In the material below, find each line with the string "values" and copy it.

----- Information shown

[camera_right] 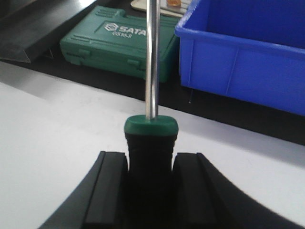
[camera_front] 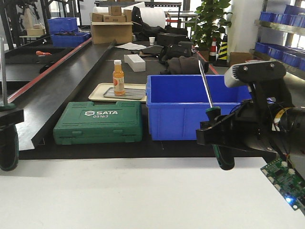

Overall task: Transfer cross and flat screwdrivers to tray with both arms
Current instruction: 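Lift both screwdrivers upright off the table with both grippers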

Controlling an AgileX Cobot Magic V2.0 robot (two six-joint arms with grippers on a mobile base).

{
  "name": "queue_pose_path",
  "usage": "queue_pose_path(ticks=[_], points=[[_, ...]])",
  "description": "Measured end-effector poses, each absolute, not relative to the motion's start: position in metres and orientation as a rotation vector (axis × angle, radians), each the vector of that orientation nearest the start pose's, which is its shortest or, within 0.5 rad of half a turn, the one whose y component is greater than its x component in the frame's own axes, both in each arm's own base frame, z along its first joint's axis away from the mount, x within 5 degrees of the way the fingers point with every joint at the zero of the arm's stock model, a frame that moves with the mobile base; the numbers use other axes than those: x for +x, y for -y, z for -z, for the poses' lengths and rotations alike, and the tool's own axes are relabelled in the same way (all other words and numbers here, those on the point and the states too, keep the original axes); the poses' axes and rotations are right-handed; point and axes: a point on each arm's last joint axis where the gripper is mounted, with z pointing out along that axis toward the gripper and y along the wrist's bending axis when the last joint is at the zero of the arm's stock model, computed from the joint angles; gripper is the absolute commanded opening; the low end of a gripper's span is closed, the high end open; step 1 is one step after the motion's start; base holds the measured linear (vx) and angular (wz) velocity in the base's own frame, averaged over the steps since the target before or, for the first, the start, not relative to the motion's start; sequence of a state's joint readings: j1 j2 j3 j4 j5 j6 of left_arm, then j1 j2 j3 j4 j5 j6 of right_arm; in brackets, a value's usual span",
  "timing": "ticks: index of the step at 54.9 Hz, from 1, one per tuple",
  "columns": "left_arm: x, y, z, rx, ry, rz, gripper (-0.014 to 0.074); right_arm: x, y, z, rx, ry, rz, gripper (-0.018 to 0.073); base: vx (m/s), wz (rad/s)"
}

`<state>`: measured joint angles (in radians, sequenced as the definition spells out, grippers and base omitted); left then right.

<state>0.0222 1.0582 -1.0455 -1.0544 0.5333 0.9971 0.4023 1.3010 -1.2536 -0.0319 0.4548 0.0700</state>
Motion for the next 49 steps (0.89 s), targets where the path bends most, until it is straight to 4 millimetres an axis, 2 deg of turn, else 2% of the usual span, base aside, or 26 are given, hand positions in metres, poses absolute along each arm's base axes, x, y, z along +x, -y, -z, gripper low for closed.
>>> queue_pose_path(ticks=[16,49], points=[[0.2275,0.0297,-0.4154,0.251,-1.702,0.335,0.0,0.2719,-0.1164,-0.4027,-0.346,-1.942,-0.285,-0.0008,0.0,0.0],[0.2278,0.0292,-0.4157,0.245,-1.698,0.332,0.0,0.2719,-0.1163,-0.4028,-0.345,-1.941,-0.286,-0.0008,0.0,0.0]])
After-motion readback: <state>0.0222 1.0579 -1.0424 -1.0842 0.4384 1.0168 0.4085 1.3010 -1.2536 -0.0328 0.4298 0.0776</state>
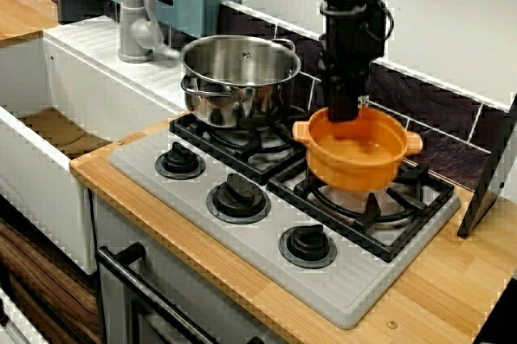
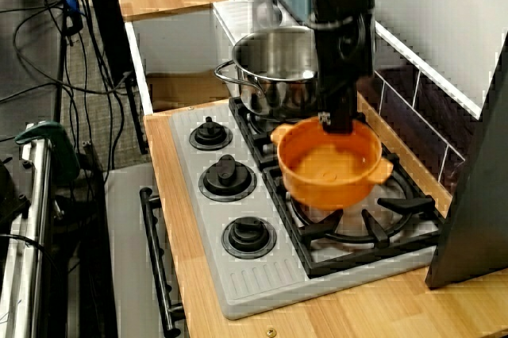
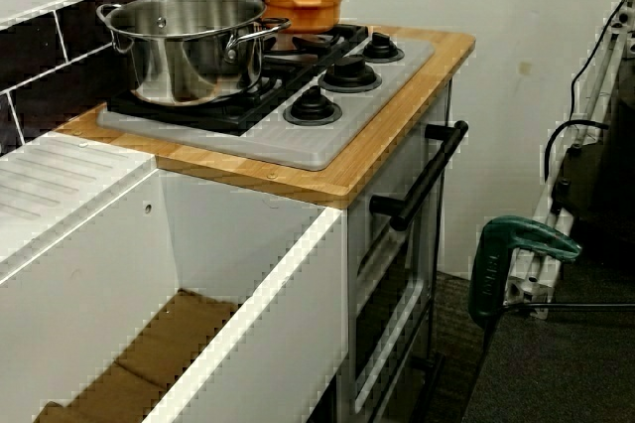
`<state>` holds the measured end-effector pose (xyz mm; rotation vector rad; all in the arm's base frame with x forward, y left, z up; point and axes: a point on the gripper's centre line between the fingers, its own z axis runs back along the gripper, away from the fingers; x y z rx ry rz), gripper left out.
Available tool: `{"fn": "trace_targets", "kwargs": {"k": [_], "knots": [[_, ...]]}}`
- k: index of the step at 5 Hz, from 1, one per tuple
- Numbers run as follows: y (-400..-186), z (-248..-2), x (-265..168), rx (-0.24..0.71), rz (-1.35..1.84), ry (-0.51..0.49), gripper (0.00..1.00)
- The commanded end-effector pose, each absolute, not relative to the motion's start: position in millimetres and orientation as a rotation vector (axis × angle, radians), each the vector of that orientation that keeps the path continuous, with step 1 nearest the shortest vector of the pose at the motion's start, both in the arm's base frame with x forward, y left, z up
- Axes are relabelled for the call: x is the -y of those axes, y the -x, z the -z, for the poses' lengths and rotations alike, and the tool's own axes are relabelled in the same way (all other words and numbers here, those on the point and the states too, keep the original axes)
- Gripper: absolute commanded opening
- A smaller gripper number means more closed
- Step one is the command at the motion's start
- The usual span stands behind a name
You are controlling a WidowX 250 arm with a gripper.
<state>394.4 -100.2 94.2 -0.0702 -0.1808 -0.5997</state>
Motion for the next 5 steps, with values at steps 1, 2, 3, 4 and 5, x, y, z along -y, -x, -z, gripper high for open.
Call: {"fn": "trace_targets", "kwargs": {"k": [1, 2, 3, 4, 5], "knots": [[-386.1, -103.6, 98.6, 0.222, 0.593, 0.067, 0.54], [-380.7, -102.6, 97.4, 0.234, 0.628, 0.061, 1.00], [-375.1, -107.1, 89.4, 0.254, 0.629, 0.096, 1.00], [-370.7, -112.4, 90.7, 0.254, 0.642, 0.129, 1.00], [-366.9, -118.1, 99.6, 0.249, 0.649, 0.121, 1.00]]}}
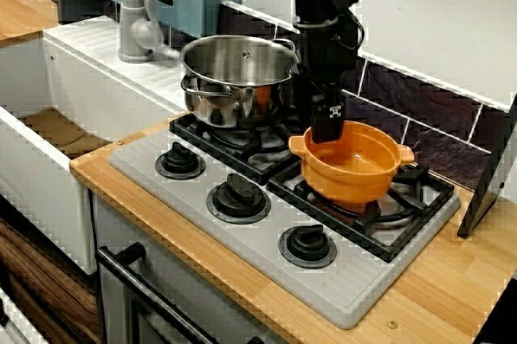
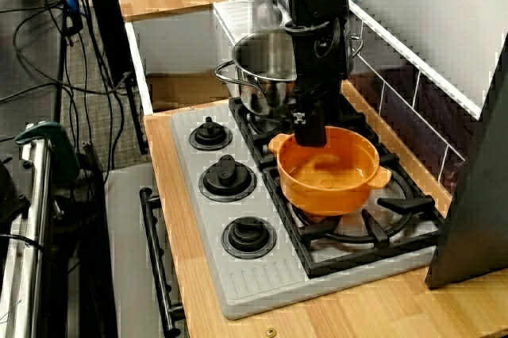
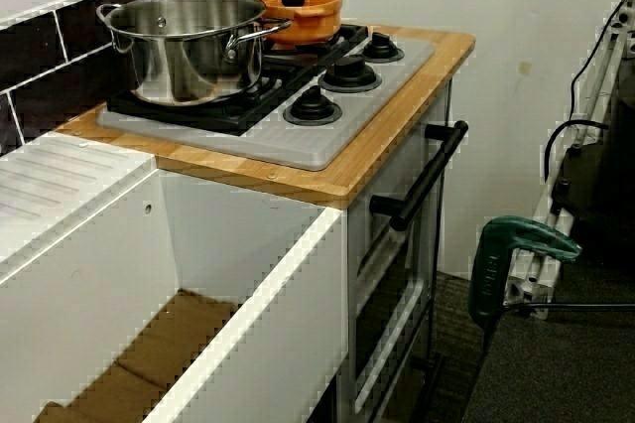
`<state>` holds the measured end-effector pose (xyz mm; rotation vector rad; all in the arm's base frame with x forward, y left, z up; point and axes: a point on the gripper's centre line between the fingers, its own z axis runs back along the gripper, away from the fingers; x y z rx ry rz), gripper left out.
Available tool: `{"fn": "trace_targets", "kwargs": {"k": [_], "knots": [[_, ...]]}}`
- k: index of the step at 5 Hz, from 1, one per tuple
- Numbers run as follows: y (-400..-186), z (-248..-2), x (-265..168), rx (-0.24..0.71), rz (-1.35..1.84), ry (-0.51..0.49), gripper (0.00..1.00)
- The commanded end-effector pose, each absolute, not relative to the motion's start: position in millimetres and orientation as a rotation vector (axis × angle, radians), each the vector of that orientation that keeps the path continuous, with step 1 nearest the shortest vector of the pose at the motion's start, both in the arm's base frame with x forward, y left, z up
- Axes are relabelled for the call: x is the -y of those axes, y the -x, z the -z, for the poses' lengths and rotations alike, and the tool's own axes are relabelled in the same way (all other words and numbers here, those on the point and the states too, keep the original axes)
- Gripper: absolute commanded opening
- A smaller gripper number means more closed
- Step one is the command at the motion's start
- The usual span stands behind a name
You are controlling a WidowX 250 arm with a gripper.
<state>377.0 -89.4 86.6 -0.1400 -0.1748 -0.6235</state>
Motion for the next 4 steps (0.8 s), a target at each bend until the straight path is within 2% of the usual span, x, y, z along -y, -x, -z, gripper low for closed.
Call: {"fn": "trace_targets", "kwargs": {"k": [1, 2, 3, 4], "knots": [[-362.6, -118.3, 109.4, 0.253, 0.659, 0.119, 1.00], [-348.8, -142.4, 135.5, 0.257, 0.714, 0.134, 1.00], [-333.4, -157.4, 158.7, 0.250, 0.777, 0.105, 1.00], [-324.9, -161.6, 164.1, 0.268, 0.791, 0.095, 1.00]]}}
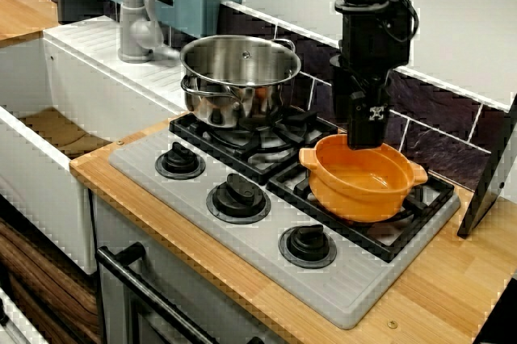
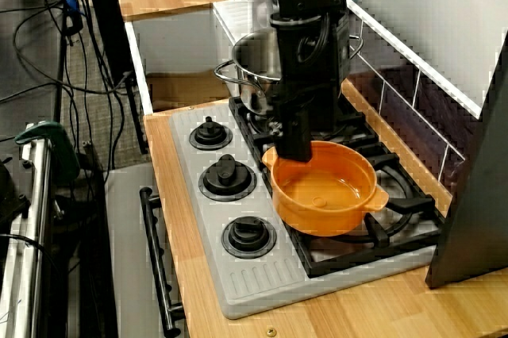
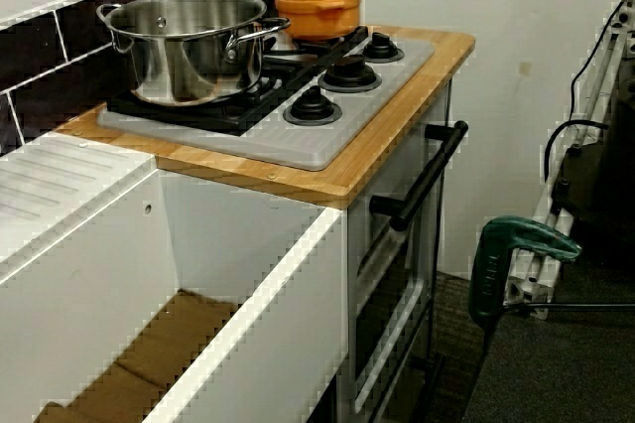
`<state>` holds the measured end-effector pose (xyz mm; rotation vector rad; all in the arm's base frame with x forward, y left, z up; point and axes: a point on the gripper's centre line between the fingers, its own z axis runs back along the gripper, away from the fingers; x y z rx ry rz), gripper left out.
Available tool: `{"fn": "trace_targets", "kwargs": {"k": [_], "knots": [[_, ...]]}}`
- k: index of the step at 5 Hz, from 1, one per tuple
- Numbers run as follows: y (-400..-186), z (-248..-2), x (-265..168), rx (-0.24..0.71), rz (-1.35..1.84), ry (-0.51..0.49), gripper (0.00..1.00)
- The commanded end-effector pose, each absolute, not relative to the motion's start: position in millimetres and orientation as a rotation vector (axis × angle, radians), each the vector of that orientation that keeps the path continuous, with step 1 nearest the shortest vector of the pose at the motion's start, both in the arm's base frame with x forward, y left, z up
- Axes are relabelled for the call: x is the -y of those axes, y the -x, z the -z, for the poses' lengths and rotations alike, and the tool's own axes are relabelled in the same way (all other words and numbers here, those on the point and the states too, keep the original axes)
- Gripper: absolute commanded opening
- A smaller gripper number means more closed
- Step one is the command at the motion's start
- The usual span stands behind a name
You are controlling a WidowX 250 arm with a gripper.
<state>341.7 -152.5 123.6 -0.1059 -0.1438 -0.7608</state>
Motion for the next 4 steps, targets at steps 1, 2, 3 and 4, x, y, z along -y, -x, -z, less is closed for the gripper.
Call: {"fn": "trace_targets", "kwargs": {"k": [1, 2, 3, 4], "knots": [[-320.1, -158.0, 163.2, 0.268, 0.811, 0.105, 1.00], [-316.1, -149.5, 168.4, 0.260, 0.843, 0.104, 1.00], [-316.3, -135.7, 174.2, 0.242, 0.858, 0.097, 1.00], [-317.2, -125.7, 177.7, 0.229, 0.866, 0.094, 1.00]]}}
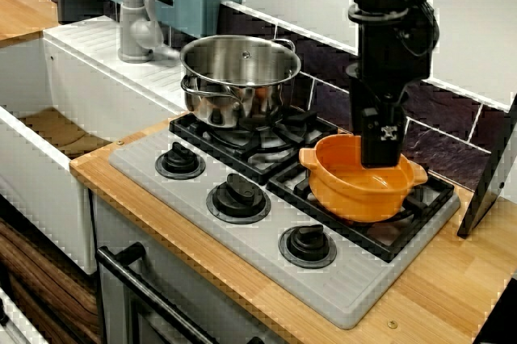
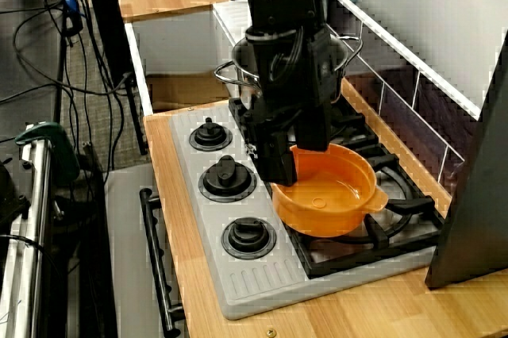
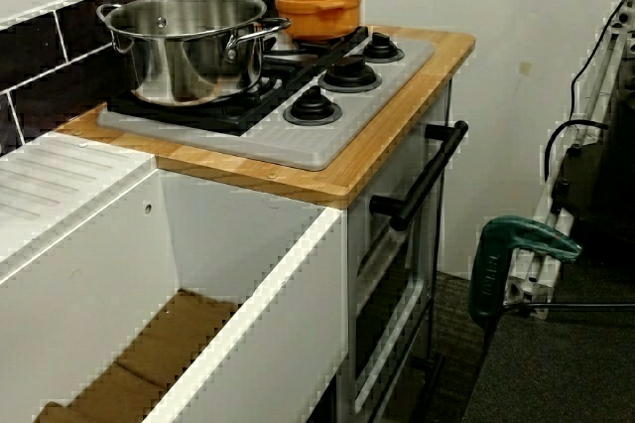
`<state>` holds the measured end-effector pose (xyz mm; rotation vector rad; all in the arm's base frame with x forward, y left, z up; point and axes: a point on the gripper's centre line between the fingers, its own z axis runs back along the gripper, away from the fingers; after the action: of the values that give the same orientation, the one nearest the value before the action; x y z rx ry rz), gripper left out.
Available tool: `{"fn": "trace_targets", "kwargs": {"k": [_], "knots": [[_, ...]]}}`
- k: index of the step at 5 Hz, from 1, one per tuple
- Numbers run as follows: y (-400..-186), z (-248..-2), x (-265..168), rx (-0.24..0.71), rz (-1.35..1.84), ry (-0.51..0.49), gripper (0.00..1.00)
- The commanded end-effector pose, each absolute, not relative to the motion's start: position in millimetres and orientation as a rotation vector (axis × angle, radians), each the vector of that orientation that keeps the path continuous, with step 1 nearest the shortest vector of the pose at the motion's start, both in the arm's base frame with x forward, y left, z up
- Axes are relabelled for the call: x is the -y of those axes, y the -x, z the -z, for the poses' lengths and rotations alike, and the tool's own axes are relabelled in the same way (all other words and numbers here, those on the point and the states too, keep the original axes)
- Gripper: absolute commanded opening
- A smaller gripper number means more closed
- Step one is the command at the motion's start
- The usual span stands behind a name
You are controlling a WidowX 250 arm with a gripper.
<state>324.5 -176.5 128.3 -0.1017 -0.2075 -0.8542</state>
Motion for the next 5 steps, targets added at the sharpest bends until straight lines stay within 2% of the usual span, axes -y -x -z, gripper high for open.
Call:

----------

» **Answer to this problem**:
Motion for the next 5 steps, with values at steps 1, 2, 3, 4 and 5, x, y, z along -y, -x, -z, gripper high for open.
`<state>` holds the measured end-effector pose (xyz mm; rotation vector rad; all in the arm's base frame with x forward, y left, z up; point and axes: a point on the gripper's centre line between the fingers, its own z axis runs back along the gripper, away from the fingers; after the action: of the values that give the same orientation, the one nearest the value before the action; x y z rx ry rz), gripper left out.

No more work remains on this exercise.